Charles Rycroft, The Critical Dictionary of Psychoanalysis, 1995.

En los sueños, los conflictos relacionados con la ira adoptan diversos disfraces. La contradicción entre lo que hacemos y lo que deberíamos hacer aparece frecuentemente en nuestros sueños, y producen sentimientos de frustración y agresividad, ya en el sueño mismo o en la vigilia. Es importante observar la naturaleza exacta de nuestra conciencia o superyó. En estos casos, los sueños con conflictos dependen generalmente de nuestro entorno y nuestra crianza, y se originan por una educación demasiado severa.

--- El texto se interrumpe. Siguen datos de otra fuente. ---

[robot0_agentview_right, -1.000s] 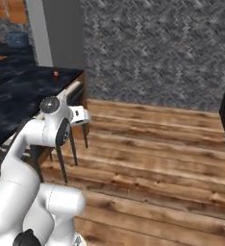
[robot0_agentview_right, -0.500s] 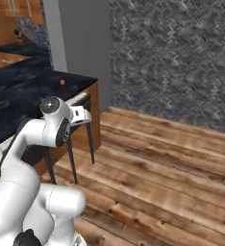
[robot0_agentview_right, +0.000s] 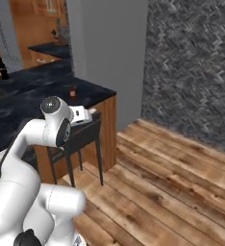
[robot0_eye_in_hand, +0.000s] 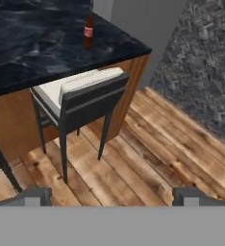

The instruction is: Place the large bottle from the dining counter next to the other large bottle outside the sink, and place the small bottle from the dining counter next to the other small bottle inside the sink.

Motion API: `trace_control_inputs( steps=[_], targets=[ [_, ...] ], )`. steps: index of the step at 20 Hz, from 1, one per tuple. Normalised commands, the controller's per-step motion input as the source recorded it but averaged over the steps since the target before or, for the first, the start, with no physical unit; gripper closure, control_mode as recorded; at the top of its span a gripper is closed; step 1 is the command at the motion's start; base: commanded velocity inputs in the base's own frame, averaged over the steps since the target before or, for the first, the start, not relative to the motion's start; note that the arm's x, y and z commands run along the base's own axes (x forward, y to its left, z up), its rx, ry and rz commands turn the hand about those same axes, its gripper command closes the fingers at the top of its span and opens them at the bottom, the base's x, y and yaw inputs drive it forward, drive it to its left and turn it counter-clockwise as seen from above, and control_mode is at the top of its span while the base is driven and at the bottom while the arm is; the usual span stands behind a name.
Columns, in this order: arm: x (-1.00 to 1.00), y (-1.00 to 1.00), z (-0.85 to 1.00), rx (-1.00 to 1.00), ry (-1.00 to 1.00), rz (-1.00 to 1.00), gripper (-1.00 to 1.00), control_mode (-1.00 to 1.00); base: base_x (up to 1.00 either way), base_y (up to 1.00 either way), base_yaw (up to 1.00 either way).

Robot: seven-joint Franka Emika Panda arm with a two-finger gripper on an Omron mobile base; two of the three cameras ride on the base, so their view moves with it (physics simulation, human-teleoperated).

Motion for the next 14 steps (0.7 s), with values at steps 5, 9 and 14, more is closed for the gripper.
trace_control_inputs(
  steps=[5,9,14],
  targets=[
    [0.00,0.00,0.00,0.00,0.00,0.00,-1.00,1.00,0.63,-0.60,0.45],
    [0.00,0.00,0.00,0.00,0.00,0.00,-1.00,1.00,0.63,-0.62,0.47],
    [0.00,0.00,0.00,0.00,0.00,0.00,-1.00,1.00,0.55,-0.63,0.46]
  ],
)
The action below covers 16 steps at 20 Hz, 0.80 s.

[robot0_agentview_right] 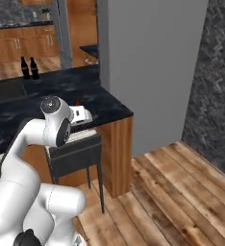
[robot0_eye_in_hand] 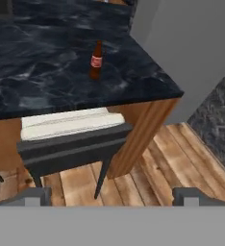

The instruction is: Place the large bottle from the dining counter next to the other large bottle outside the sink, and place the small bottle from the dining counter next to the other small bottle inside the sink.

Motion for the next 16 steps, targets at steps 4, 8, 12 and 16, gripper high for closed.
trace_control_inputs(
  steps=[4,8,12,16],
  targets=[
    [0.00,0.00,0.00,0.00,0.00,0.00,-1.00,1.00,0.48,-0.57,0.46],
    [0.00,0.00,0.00,0.00,0.00,0.00,-1.00,1.00,0.37,-0.50,0.50],
    [0.00,0.00,0.00,0.00,0.00,0.00,-1.00,1.00,0.18,-0.40,0.49],
    [0.00,0.00,0.00,0.00,0.00,0.00,-1.00,1.00,0.03,-0.30,0.40]
  ],
)
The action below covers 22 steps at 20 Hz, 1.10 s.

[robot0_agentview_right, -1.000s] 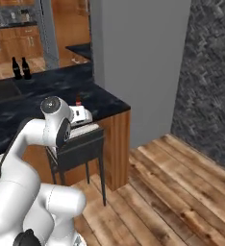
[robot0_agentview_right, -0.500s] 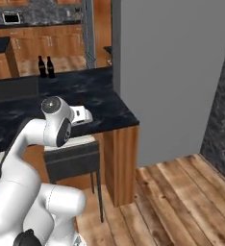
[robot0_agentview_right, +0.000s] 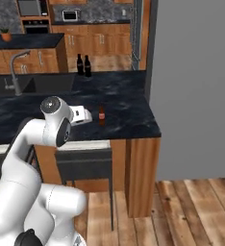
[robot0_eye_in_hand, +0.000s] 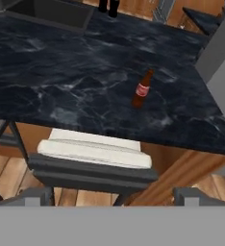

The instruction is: Place the large bottle from the dining counter next to the other large bottle outside the sink, and place the small bottle from the dining counter next to the other small bottle inside the sink.

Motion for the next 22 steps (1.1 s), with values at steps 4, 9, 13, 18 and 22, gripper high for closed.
trace_control_inputs(
  steps=[4,9,13,18,22],
  targets=[
    [0.00,0.00,0.00,0.00,0.00,0.00,-1.00,1.00,0.00,-0.28,0.29],
    [0.00,0.00,0.00,0.00,0.00,0.00,-1.00,1.00,-0.01,-0.37,0.07],
    [0.00,0.00,0.00,0.00,0.00,0.00,-1.00,1.00,-0.12,-0.67,0.01],
    [0.00,0.00,0.00,0.00,0.00,0.00,-1.00,1.00,-0.02,-0.68,0.08],
    [0.00,0.00,0.00,0.00,0.00,0.00,-1.00,1.00,0.07,-0.49,0.21]
  ],
)
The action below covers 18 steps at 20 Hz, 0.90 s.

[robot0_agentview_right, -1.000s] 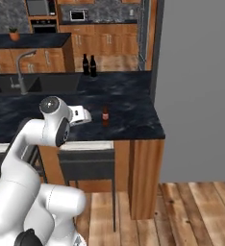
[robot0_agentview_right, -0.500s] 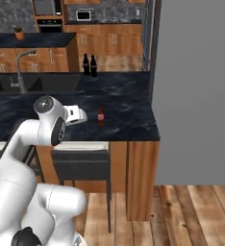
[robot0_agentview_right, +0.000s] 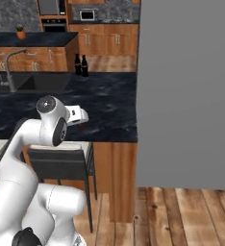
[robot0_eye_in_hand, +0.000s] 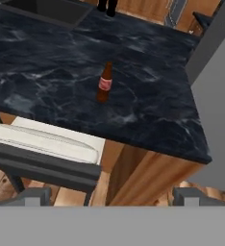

La ira que sentimos en sueños puede derivar de tensiones entre el yo consciente y el inconsciente. A menudo, los agresores, ya sean el durmiente o algún otro personaje, representan la parte nuestra que quiere salir de las profundidades del inconsciente. Puede que temamos liberar estos sentimiento, pero si hacemos consciente su fuerza, podemos aprovecharla de manera positiva. Allí donde hay conflictos internos no resueltos, aparece una tendencia a proyectar esos sentimientos en alguna otra persona. Freud mantenía que la agresión es un instinto que se revela entre personas de toda condición y carácter. Pensaba que el instinto de agresión está presente tanto en la sexualidad como en la guerra. En sus últimas obras, mantenía que la agresión deriva del instinto de muerte. Alfred Adler (1870-1937), uno de sus primeros discípulos, pensaba que el instinto de poder es la fuerza fundamental de la psique. La agresividad puede ser sublimada, esto es, convertida en otra clase de energía. Puede ser dirigida hacia el deporte, bajo la forma de competiciones. Puede ser desviada hacia el sexo, incluso cuando hacemos el amor con gran ternura hay un elemento de fuerza en él. Es posible utilizar las tendencias agresivas y las frustraciones para resolver problemas y para crear arte o humor. Suele decirse que los negocios son algo salvaje, porque aunque en ellos la agresividad no se expresa físicamente, está claro que las empresas comerciales poseen un elemento de agresión.